Currently, 1 in 5 Canadians are affected by arthritis. While it is most common among older adults above the age of 65, arthritis can affect both men and women of every age and ethnicity. Risk factors for arthritis include age, sex (60% of women) and genetics. Other risk factors include obesity, physical inactivity, history of joint injuries, diet, smoking, infections and certain occupations requiring repetitive movements such as bending and squatting.

Arthritis can be grouped into two categories; osteoarthritis and inflammatory arthritis.

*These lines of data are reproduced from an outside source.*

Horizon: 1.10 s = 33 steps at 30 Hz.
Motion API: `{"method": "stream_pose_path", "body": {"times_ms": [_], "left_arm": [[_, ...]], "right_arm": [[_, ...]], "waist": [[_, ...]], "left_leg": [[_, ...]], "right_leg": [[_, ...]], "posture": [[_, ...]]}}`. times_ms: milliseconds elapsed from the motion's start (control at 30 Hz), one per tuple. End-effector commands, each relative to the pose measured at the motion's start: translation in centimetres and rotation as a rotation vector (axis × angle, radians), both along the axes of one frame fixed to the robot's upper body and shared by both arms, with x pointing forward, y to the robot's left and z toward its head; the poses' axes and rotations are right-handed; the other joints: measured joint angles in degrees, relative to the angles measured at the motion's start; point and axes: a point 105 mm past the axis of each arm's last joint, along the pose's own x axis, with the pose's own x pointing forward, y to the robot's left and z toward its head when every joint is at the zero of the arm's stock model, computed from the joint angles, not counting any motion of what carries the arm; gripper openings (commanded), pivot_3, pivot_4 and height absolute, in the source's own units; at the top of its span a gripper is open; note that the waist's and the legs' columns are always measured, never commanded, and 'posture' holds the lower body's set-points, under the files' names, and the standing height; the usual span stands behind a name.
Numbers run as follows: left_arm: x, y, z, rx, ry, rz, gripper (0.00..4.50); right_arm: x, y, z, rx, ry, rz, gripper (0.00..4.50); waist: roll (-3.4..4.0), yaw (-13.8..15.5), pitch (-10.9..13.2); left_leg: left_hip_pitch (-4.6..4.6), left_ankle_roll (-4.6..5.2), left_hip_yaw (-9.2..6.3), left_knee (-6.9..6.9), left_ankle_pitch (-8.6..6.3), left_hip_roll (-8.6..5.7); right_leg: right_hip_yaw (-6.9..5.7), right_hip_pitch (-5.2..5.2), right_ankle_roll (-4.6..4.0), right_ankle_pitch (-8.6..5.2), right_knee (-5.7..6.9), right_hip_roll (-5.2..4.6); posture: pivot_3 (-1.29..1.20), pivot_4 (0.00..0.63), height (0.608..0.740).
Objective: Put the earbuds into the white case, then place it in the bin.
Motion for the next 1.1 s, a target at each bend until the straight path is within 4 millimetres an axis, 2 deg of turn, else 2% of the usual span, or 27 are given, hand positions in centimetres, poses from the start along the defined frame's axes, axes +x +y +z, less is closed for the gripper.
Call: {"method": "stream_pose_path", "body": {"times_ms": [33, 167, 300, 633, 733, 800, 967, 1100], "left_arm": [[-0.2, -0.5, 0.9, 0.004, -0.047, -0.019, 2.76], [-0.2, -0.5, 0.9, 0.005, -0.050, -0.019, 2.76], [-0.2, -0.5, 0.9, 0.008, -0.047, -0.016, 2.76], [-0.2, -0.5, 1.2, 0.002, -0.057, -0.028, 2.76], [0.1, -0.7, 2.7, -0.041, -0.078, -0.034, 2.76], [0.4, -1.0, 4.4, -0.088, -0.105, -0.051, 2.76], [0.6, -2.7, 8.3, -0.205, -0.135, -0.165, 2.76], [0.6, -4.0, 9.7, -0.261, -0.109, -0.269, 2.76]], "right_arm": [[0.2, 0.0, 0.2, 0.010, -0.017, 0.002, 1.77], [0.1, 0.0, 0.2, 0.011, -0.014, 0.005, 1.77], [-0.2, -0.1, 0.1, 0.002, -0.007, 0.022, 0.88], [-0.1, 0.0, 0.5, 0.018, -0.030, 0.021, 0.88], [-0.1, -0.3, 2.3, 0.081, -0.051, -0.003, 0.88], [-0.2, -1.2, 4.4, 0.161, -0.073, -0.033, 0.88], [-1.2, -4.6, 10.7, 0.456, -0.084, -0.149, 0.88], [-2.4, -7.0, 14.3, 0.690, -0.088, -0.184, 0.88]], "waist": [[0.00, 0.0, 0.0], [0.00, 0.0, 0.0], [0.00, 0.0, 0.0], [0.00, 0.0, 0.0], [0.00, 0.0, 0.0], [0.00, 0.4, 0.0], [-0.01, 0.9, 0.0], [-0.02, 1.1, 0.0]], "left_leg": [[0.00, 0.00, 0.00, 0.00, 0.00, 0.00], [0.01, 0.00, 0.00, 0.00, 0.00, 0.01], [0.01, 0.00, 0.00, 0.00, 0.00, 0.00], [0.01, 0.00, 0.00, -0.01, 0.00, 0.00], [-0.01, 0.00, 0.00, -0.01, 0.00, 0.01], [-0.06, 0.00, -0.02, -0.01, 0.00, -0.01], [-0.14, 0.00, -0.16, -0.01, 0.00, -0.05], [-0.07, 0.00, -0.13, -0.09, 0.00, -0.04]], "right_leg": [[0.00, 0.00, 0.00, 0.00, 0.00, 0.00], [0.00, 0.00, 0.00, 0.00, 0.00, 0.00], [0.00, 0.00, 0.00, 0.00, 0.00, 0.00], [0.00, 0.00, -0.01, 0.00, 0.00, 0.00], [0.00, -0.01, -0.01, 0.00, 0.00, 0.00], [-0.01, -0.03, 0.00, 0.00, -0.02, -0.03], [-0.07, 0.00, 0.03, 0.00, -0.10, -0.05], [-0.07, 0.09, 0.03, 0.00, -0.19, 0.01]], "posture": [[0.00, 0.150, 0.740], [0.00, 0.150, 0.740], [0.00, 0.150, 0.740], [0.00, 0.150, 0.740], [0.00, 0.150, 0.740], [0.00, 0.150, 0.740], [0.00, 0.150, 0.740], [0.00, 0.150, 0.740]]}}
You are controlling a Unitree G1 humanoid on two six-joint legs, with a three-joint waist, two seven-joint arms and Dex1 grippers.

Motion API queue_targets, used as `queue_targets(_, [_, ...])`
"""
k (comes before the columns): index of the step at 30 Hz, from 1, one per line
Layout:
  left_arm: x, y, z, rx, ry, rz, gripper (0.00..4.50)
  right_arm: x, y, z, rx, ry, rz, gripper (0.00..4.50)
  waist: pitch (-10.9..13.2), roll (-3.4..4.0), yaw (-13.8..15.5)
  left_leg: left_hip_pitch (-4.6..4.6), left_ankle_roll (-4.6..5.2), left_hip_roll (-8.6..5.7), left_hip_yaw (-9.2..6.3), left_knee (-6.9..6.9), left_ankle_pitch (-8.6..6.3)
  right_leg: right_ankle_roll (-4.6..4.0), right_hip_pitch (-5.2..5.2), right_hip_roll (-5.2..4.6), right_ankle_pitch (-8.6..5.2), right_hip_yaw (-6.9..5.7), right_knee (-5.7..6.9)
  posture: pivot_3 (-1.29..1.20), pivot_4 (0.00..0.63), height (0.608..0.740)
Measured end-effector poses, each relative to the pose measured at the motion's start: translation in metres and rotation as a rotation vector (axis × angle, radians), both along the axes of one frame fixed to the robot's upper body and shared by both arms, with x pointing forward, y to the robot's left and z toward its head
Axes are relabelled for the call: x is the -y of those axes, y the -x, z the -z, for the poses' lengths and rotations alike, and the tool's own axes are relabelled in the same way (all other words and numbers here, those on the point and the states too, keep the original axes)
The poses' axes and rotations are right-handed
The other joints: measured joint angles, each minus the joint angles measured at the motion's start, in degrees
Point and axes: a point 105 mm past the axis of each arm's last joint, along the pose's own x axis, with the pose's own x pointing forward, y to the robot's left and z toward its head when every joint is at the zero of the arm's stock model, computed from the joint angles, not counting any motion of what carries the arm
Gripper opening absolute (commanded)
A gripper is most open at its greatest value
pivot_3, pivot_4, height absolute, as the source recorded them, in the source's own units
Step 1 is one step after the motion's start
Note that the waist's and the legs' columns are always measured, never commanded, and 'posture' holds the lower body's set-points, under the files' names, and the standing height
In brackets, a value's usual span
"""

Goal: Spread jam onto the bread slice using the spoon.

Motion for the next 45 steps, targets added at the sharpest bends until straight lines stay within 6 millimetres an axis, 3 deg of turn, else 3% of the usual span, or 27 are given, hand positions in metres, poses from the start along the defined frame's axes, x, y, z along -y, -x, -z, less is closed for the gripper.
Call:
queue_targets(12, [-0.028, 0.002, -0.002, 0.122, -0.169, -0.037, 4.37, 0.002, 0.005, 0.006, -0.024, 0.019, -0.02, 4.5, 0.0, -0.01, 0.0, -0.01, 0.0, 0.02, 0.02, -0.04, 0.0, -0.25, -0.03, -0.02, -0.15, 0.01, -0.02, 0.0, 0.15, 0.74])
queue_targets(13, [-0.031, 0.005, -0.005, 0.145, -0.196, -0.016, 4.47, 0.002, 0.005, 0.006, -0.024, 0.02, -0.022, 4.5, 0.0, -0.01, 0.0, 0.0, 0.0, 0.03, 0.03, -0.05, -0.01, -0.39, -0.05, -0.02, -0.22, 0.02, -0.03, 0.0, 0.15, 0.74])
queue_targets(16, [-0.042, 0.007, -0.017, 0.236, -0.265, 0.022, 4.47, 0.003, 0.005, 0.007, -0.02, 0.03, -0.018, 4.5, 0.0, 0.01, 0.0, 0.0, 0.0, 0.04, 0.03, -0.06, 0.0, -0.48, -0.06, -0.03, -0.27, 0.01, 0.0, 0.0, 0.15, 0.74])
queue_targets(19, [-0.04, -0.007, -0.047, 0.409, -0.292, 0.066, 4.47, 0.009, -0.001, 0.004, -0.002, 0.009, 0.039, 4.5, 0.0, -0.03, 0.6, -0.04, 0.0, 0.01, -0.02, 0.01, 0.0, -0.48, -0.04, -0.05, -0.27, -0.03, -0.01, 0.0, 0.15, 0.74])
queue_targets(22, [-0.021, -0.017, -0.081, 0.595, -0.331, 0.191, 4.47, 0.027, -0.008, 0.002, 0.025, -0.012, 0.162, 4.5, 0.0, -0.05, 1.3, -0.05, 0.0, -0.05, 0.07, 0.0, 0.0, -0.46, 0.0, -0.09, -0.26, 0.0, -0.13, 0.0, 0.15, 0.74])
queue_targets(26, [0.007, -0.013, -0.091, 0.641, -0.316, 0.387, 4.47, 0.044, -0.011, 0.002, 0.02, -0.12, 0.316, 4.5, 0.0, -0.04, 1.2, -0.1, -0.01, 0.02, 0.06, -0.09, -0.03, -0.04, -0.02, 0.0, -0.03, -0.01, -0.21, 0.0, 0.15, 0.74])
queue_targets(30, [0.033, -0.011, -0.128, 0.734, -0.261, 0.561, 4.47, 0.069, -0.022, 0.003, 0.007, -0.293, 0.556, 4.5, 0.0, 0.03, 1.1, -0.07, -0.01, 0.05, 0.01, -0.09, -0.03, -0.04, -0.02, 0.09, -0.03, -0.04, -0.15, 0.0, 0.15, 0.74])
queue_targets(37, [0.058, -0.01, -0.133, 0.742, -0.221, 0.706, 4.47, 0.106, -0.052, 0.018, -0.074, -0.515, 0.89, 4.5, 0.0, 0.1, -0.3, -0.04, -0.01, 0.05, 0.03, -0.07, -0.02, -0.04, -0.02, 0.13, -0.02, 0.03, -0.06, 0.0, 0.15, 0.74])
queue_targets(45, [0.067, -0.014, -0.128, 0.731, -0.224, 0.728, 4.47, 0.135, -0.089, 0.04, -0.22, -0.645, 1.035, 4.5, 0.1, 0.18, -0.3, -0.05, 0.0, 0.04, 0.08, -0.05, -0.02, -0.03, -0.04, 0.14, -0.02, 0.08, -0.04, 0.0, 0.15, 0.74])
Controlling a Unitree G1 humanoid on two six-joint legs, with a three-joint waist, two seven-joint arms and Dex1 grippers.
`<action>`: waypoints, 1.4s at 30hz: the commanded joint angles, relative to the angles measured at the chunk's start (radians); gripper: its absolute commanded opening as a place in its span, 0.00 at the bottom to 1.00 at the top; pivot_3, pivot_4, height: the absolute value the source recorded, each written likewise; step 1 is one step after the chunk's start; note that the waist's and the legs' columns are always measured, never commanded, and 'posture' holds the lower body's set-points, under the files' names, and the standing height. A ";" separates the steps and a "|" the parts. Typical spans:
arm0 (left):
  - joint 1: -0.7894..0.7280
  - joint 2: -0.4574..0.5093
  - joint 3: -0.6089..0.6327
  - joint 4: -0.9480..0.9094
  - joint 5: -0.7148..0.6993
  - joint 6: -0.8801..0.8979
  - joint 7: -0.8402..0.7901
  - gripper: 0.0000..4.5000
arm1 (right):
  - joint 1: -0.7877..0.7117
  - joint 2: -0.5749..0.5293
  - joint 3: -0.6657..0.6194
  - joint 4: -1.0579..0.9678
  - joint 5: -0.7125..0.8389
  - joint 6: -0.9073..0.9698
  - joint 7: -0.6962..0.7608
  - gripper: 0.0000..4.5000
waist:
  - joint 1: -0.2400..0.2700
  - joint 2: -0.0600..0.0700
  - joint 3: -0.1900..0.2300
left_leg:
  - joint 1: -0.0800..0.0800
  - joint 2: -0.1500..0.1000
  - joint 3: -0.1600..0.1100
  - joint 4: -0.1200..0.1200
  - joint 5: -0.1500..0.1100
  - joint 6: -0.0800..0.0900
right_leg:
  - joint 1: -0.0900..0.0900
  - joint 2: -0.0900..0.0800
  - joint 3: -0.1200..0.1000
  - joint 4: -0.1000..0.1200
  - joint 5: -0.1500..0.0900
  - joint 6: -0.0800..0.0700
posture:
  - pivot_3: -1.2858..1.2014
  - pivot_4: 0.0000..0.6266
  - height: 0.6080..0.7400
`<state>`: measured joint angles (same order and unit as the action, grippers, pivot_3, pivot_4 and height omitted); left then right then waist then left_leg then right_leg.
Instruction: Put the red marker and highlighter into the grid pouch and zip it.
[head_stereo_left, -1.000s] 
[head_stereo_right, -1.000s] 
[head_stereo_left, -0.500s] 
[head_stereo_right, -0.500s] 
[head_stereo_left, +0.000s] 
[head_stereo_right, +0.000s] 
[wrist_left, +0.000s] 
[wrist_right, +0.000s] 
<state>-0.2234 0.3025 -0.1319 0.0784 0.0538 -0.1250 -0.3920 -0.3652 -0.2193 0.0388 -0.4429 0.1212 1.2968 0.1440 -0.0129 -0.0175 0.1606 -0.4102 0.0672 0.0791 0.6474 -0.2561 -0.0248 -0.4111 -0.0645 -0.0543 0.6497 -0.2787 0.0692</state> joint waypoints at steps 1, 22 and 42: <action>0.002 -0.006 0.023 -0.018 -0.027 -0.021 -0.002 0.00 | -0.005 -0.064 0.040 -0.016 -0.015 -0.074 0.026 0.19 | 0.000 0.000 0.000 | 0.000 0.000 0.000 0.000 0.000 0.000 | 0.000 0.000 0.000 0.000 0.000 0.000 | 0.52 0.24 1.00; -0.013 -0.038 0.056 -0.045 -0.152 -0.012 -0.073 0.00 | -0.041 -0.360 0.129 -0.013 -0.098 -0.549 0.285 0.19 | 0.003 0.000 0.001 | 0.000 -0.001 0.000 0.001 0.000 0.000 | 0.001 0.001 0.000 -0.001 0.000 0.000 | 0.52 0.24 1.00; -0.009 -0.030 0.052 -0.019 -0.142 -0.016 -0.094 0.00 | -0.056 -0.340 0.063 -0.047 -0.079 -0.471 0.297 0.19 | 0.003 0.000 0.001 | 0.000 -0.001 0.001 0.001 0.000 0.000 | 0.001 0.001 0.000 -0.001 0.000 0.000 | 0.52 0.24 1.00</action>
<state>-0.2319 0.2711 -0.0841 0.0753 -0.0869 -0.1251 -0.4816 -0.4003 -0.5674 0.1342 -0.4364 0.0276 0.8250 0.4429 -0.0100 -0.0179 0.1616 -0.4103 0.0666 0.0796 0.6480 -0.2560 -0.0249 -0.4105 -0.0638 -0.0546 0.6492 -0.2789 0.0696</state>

● Osteoarthritis, the most common type, results from the body’s failed attempt to
repair damaged joint tissues that can occur following an injury or as a result of ageing. Symptoms include pain, joint grinding, stiffness in the morning or after a period of inactivity lasting less than 30 minutes, swelling and reduced range of movement. Osteoarthritis usually presents in a single weight bearing joint such as the hip, knee, neck or low back.
● Inflammatory arthritis occurs as a result of inflammation due to autoimmune diseases rather than the breakdown of cartilage. Signs and symptoms of inflammatory arthritis typically include; pain, reduced range of motion, swelling and stiffness in the morning lasting at least 1 hour or worsening with inactivity. Other symptoms include fever, weight loss and fatigue. Inflammatory arthritis usually affects multiple joints and can be symmetrical or asymmetrical. Most commonly, small joints of the hands and feet, wrists, elbows, shoulders, knees, lower back and hips are affected.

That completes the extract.